§ **WORK TO COMPLETE**
Write out the whole listing again, exactly as given.

○ ○ ○ ○

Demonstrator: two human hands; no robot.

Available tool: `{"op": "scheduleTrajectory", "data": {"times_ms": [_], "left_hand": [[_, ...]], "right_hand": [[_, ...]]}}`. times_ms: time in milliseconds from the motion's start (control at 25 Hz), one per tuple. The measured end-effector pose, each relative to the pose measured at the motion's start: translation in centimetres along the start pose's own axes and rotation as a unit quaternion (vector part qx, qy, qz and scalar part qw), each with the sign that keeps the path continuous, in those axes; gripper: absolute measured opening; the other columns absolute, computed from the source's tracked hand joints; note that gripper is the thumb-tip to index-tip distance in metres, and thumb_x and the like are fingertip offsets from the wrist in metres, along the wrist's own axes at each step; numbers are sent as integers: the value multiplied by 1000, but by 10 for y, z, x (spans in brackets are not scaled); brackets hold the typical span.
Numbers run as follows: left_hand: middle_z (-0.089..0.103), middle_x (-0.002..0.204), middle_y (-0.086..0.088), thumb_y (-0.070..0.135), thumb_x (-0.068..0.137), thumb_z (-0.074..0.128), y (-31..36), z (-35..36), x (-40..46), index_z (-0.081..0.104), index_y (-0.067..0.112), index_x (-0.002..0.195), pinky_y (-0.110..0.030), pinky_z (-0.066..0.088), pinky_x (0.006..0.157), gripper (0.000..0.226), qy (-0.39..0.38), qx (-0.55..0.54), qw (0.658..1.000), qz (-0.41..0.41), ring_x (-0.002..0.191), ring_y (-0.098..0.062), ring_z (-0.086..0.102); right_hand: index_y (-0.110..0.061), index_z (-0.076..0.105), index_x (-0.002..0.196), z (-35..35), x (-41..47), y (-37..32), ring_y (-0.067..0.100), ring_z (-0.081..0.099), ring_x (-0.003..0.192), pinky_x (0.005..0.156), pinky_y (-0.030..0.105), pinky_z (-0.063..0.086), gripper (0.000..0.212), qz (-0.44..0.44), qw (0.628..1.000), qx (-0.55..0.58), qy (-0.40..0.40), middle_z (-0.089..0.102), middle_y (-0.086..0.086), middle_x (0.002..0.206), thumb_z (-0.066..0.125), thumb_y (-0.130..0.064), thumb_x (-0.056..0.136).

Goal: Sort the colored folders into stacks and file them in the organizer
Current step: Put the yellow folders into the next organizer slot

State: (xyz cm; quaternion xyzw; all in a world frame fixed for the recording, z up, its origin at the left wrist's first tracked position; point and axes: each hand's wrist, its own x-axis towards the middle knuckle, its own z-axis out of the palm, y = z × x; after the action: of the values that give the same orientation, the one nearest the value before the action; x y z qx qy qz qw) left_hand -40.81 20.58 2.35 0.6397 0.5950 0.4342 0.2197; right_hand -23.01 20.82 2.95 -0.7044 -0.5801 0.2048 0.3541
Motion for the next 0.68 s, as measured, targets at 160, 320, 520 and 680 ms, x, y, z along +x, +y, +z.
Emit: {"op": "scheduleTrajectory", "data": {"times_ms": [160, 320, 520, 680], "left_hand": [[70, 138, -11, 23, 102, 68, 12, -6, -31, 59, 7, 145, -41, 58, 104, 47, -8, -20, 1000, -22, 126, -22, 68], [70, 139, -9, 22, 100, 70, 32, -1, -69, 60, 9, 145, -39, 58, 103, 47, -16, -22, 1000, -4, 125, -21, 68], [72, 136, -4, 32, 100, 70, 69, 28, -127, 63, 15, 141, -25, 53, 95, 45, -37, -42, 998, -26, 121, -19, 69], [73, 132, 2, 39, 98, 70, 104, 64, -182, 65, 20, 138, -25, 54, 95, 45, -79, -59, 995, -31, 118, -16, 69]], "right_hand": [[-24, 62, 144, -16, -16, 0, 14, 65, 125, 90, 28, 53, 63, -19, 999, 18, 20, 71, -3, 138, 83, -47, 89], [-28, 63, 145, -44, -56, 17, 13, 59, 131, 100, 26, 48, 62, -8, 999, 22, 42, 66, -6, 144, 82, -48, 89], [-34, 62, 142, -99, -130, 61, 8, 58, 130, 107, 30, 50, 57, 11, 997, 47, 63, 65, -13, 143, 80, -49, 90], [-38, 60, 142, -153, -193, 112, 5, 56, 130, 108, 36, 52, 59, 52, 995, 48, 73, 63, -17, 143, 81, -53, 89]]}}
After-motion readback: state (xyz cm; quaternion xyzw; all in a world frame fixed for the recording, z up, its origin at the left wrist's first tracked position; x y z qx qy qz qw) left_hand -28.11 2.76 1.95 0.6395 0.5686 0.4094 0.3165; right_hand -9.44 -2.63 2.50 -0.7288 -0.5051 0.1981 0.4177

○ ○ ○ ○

§ **RESULT FOR THIS EXERCISE**
Demonstrator: two human hands; no robot.

Available tool: `{"op": "scheduleTrajectory", "data": {"times_ms": [_], "left_hand": [[_, ...]], "right_hand": [[_, ...]]}}`. times_ms: time in milliseconds from the motion's start (control at 25 Hz), one per tuple. The measured end-effector pose, each relative to the pose measured at the motion's start: translation in centimetres along the start pose's own axes and rotation as a unit quaternion (vector part qx, qy, qz and scalar part qw), each with the sign that keeps the path continuous, in those axes; gripper: absolute measured opening; the other columns absolute, computed from the source's tracked hand joints; note that gripper is the thumb-tip to index-tip distance in metres, and thumb_x and the like are fingertip offsets from the wrist in metres, along the wrist's own axes at each step; numbers are sent as integers: the value multiplied by 1000, but by 10 for y, z, x (spans in brackets are not scaled); brackets hold the typical span.
Numbers run as follows: left_hand: middle_z (-0.089..0.103), middle_x (-0.002..0.204), middle_y (-0.086..0.088), thumb_y (-0.070..0.135), thumb_x (-0.068..0.137), thumb_z (-0.074..0.128), y (-31..36), z (-35..36), x (-40..46), index_z (-0.081..0.104), index_y (-0.067..0.112), index_x (-0.002..0.195), pinky_y (-0.110..0.030), pinky_z (-0.066..0.088), pinky_x (0.006..0.157), gripper (0.000..0.226), qy (-0.39..0.38), qx (-0.55..0.54), qw (0.658..1.000), qz (-0.41..0.41), ring_x (-0.002..0.191), ring_y (-0.098..0.062), ring_z (-0.086..0.102); right_hand: index_y (-0.110..0.061), index_z (-0.076..0.105), index_x (-0.002..0.196), z (-35..35), x (-41..47), y (-37..32), ring_y (-0.067..0.100), ring_z (-0.081..0.099), ring_x (-0.003..0.192), pinky_x (0.005..0.156), pinky_y (-0.030..0.105), pinky_z (-0.063..0.086), gripper (0.000..0.212), qz (-0.44..0.44), qw (0.628..1.000), qx (-0.55..0.58), qy (-0.40..0.40), middle_z (-0.089..0.102), middle_y (-0.086..0.086), middle_x (0.002..0.206), thumb_z (-0.066..0.125), thumb_y (-0.130..0.064), thumb_x (-0.056..0.136).

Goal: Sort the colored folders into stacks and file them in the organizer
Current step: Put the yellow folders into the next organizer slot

State: (xyz cm; quaternion xyzw; all in a world frame fixed for the recording, z up, its origin at the left wrist's first tracked position; point and axes: each hand's wrist, its own x-axis towards the middle knuckle, its own z-axis out of the palm, y = z × x; after the action: of the values that give the same orientation, the one nearest the value before the action; x y z qx qy qz qw) left_hand -40.81 20.58 2.35 0.6397 0.5950 0.4342 0.2197; right_hand -23.01 20.82 2.95 -0.7044 -0.5801 0.2048 0.3541
Motion for the next 0.68 s, as measured, targets at 160, 320, 520 and 680 ms, x, y, z along +x, +y, +z.
Emit: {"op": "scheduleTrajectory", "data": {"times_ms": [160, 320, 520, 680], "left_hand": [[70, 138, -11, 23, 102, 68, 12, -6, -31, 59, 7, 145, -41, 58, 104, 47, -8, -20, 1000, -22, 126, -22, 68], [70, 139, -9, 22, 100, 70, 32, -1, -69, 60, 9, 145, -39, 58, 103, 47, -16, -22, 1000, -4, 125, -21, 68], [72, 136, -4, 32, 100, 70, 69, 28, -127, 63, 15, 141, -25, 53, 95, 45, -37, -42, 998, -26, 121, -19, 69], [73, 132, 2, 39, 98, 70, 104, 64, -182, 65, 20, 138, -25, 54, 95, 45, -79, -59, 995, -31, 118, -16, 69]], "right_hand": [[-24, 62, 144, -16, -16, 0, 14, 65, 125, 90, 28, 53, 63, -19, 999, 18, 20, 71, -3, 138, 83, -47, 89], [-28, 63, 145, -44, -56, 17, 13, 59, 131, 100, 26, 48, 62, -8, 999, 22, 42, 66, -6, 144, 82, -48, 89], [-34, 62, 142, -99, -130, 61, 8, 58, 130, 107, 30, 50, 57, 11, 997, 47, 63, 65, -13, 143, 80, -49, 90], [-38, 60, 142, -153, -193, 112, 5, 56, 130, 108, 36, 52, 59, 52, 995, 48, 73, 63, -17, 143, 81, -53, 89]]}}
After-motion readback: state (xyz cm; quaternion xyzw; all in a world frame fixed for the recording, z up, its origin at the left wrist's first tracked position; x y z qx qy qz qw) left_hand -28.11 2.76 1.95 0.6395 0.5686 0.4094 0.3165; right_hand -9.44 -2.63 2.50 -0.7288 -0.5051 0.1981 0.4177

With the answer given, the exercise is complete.